Your instructions:
From the line with "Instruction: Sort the" down to the final line of the material, please transcribe everything exactly, but leave the pictures out.
*** Block opens ***
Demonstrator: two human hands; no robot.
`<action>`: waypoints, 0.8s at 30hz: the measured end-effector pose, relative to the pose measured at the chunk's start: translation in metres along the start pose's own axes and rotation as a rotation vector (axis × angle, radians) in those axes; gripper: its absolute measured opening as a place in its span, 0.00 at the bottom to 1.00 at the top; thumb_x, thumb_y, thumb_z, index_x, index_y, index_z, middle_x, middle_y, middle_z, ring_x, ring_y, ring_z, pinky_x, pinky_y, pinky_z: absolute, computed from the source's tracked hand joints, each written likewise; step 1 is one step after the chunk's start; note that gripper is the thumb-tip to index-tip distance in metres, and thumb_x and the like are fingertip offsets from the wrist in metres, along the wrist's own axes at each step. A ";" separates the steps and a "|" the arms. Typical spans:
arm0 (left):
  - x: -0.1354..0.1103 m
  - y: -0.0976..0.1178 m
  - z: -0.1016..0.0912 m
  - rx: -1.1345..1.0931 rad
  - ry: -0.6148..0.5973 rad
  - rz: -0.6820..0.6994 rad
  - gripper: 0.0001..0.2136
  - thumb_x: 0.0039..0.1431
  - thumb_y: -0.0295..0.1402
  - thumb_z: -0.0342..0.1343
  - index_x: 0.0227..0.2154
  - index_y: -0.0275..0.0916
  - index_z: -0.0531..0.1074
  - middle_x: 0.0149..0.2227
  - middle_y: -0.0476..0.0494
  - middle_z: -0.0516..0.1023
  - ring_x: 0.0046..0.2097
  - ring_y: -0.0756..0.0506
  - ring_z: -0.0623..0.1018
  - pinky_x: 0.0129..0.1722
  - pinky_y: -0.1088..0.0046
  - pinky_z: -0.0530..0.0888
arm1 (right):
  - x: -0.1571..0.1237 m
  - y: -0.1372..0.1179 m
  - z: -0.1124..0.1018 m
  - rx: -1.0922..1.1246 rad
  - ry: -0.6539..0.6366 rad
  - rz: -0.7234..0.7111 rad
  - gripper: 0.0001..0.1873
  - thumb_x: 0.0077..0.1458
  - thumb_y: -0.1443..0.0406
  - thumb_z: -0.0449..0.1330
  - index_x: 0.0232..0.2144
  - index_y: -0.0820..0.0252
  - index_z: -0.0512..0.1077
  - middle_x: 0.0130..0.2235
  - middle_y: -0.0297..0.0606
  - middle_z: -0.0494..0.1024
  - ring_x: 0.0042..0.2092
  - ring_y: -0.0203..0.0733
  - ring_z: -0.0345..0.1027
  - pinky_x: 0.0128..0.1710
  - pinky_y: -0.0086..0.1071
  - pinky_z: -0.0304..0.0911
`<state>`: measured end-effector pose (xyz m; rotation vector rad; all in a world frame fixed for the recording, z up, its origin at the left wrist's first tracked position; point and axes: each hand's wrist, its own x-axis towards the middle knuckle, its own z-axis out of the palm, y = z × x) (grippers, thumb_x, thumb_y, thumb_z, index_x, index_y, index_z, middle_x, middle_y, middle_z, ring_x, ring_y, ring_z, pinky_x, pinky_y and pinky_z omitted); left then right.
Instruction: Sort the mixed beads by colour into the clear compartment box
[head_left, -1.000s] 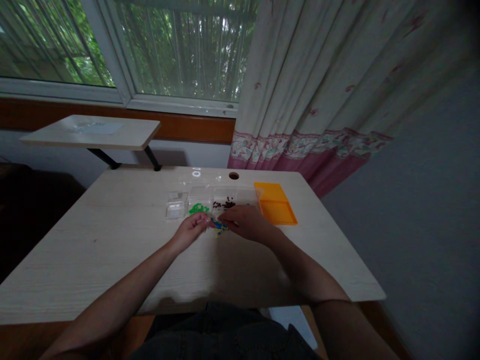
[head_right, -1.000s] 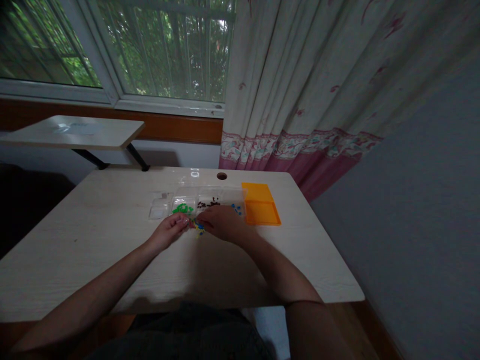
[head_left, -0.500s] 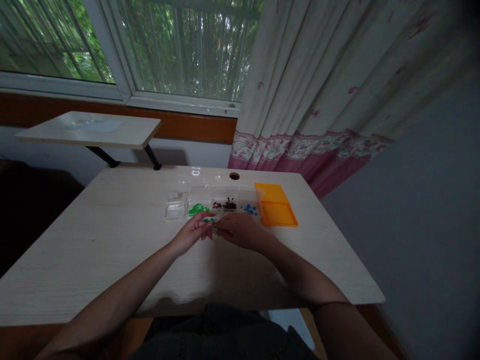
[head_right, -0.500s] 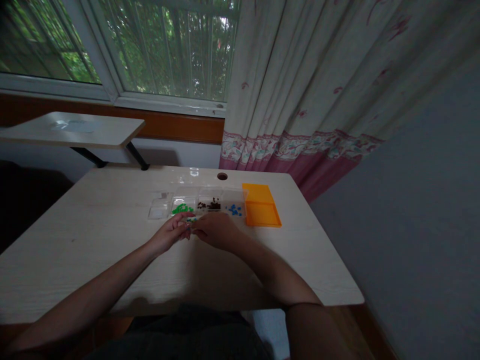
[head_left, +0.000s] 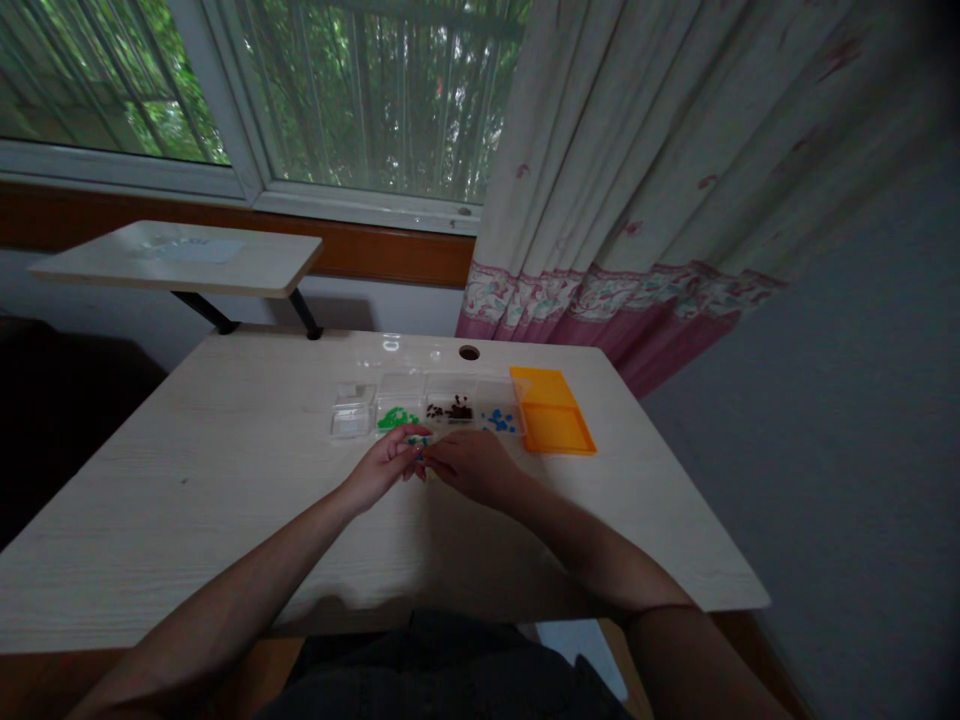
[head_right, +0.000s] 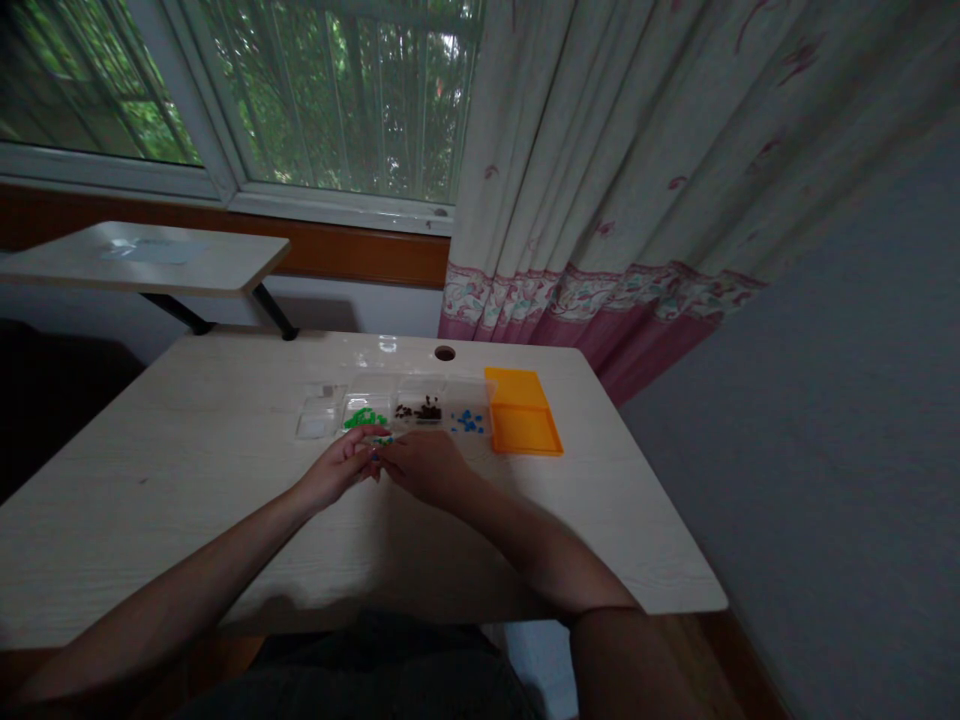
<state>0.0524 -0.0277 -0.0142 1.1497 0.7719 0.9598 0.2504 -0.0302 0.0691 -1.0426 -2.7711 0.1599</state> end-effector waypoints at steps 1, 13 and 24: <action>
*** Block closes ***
Response to this task:
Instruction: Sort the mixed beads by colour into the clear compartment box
[head_left, -1.000s] 
[head_right, -1.000s] 
[head_left, -0.500s] 
[head_right, -0.500s] 
[head_left, +0.000s] 
[head_right, +0.000s] 
<state>0.0524 -0.0277 -0.0142 1.1497 0.7719 0.9598 0.2504 -0.0302 0.0691 -1.0426 -2.7711 0.1599</state> end-effector waypoints at steps 1, 13 and 24: <action>

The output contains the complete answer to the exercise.